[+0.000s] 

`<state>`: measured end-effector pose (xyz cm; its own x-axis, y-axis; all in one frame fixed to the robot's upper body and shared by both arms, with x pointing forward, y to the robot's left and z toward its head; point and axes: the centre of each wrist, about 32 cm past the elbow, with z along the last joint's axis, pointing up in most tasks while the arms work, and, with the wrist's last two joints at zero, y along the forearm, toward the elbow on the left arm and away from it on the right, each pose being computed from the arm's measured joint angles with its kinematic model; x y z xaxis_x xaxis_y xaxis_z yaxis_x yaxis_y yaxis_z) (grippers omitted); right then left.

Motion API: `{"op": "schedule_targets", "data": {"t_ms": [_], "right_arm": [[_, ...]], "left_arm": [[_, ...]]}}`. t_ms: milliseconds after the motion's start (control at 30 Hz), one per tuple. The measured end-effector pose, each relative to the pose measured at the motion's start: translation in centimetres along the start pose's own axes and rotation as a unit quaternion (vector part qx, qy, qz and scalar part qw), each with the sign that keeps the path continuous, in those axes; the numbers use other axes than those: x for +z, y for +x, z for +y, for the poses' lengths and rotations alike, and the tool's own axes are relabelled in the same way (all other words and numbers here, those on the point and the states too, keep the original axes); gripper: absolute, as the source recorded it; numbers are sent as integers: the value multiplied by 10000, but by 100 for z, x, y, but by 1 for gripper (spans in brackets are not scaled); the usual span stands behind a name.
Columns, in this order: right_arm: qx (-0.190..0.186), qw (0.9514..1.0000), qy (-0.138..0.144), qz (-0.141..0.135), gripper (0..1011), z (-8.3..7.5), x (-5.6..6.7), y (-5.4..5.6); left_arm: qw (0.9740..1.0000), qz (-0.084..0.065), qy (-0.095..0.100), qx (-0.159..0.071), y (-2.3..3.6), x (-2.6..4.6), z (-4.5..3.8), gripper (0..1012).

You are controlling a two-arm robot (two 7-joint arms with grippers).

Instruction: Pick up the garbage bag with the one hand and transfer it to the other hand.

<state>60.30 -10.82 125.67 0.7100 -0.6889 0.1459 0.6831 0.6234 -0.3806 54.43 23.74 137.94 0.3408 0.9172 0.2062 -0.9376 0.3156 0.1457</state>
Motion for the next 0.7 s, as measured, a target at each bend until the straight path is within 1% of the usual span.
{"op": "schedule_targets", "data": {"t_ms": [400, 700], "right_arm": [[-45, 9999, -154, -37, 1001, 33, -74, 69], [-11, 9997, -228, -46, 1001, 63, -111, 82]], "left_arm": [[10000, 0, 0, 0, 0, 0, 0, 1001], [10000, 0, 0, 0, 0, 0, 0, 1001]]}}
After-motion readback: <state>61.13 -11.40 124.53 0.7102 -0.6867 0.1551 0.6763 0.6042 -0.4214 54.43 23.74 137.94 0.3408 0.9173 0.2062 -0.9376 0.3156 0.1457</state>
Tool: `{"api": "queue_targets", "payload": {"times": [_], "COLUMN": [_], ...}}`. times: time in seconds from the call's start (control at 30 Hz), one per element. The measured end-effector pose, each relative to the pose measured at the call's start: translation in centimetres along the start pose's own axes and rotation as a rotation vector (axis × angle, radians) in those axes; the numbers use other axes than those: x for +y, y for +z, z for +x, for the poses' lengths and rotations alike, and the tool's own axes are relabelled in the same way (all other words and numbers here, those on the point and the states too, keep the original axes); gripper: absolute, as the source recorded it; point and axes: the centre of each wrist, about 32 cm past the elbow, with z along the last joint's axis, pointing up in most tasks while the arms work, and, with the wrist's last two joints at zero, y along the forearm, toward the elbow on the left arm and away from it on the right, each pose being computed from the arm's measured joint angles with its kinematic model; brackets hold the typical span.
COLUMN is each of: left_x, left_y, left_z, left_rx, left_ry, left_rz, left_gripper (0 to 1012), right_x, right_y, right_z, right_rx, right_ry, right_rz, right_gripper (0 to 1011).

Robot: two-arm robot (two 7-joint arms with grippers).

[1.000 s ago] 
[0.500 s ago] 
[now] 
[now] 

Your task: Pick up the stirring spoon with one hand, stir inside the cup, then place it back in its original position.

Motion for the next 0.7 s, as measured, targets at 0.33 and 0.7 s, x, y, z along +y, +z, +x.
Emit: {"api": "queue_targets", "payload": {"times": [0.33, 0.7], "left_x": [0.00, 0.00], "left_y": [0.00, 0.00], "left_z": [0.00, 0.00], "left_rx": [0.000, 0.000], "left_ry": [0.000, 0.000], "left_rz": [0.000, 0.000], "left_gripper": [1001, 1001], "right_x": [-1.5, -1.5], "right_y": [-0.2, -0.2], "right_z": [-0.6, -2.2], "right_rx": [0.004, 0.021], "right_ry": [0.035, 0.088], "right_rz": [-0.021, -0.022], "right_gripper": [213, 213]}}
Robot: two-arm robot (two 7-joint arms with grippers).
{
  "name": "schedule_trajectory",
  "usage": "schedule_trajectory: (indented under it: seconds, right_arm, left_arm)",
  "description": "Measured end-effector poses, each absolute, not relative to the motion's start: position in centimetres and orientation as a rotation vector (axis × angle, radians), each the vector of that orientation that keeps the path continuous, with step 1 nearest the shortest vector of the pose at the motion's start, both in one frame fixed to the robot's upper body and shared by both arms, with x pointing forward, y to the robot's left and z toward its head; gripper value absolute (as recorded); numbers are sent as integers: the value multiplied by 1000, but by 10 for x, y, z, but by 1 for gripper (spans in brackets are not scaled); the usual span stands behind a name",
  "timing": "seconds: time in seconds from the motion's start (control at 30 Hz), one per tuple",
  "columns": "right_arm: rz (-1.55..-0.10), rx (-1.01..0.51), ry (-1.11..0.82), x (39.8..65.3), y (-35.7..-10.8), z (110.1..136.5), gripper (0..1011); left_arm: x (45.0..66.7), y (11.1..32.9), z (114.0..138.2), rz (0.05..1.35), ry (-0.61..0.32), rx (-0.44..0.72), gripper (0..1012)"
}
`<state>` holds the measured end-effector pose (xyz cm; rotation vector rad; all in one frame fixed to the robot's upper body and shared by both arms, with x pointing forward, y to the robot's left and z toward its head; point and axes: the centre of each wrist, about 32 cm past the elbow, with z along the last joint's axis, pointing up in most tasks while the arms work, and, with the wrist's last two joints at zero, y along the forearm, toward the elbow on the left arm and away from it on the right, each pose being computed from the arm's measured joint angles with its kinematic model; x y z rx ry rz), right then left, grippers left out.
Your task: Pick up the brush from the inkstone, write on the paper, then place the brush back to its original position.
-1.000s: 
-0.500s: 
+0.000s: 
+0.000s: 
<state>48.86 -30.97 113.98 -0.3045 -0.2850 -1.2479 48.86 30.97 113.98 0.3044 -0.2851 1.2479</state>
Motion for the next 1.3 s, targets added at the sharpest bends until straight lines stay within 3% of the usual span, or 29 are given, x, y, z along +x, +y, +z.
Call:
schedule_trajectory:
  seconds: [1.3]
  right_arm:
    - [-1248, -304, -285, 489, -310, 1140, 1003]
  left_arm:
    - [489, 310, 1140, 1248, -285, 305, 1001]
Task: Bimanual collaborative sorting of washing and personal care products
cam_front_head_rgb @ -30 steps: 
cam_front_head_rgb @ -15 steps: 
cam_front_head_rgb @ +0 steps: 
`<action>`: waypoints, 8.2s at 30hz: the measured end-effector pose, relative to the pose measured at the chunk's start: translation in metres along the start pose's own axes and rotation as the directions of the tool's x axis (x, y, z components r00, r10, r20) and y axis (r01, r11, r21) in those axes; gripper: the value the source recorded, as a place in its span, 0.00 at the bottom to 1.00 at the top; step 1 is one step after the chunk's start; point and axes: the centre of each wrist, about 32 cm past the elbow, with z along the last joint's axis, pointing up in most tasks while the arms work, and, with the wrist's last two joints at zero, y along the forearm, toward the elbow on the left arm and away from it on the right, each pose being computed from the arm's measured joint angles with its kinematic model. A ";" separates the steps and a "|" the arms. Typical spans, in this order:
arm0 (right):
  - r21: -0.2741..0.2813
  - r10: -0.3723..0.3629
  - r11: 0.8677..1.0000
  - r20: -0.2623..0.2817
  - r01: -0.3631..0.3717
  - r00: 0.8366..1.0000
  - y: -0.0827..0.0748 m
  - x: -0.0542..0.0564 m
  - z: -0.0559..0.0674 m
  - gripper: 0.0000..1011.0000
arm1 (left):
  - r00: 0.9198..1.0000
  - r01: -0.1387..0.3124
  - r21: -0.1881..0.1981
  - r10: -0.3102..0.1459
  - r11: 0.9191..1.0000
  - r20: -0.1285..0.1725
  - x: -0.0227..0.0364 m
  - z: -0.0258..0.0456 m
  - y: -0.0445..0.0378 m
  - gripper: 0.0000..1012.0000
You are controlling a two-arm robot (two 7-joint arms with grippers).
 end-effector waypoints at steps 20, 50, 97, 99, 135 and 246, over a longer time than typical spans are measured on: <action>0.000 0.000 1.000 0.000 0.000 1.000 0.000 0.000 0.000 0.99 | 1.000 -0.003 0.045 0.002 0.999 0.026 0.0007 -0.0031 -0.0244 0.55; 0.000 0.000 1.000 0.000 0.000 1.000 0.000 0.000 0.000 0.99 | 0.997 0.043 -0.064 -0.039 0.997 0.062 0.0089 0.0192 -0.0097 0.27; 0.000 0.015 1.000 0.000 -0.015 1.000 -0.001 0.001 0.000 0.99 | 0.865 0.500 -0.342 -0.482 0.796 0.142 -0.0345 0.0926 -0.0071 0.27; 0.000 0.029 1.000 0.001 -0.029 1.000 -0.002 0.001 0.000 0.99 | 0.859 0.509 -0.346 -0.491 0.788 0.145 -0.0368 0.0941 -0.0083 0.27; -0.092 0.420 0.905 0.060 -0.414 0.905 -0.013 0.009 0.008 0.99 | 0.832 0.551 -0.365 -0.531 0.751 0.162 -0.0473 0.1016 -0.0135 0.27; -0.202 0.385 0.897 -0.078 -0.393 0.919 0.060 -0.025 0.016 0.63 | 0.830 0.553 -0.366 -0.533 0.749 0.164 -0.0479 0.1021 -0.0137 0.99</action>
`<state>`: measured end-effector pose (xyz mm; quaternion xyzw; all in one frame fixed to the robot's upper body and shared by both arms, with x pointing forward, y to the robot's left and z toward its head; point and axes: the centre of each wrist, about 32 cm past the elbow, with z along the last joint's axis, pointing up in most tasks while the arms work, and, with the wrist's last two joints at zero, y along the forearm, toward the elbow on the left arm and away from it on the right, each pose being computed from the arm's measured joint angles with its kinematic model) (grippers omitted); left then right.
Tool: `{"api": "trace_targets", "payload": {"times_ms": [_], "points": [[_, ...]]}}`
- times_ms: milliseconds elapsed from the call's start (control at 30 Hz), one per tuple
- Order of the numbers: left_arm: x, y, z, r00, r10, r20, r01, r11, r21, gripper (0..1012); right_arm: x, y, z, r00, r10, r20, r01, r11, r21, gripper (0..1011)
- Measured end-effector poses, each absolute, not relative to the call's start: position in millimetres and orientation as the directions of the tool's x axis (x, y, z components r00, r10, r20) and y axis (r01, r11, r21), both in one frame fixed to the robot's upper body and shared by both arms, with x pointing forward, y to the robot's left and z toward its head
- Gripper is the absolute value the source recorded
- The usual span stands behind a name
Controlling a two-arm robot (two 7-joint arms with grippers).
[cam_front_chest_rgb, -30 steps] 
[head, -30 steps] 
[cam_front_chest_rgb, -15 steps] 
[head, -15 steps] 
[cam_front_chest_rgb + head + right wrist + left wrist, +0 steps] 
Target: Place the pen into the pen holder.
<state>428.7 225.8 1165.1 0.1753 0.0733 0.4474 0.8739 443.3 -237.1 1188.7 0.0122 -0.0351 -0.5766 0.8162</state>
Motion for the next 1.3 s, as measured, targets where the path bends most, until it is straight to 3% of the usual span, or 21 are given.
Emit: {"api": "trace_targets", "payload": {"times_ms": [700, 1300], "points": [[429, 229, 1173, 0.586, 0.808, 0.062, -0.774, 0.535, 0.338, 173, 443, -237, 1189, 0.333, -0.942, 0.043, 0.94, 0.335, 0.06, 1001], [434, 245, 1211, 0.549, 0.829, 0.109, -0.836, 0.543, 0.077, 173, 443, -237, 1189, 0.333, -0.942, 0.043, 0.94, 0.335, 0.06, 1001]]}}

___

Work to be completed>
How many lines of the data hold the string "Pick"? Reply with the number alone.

Written response>
3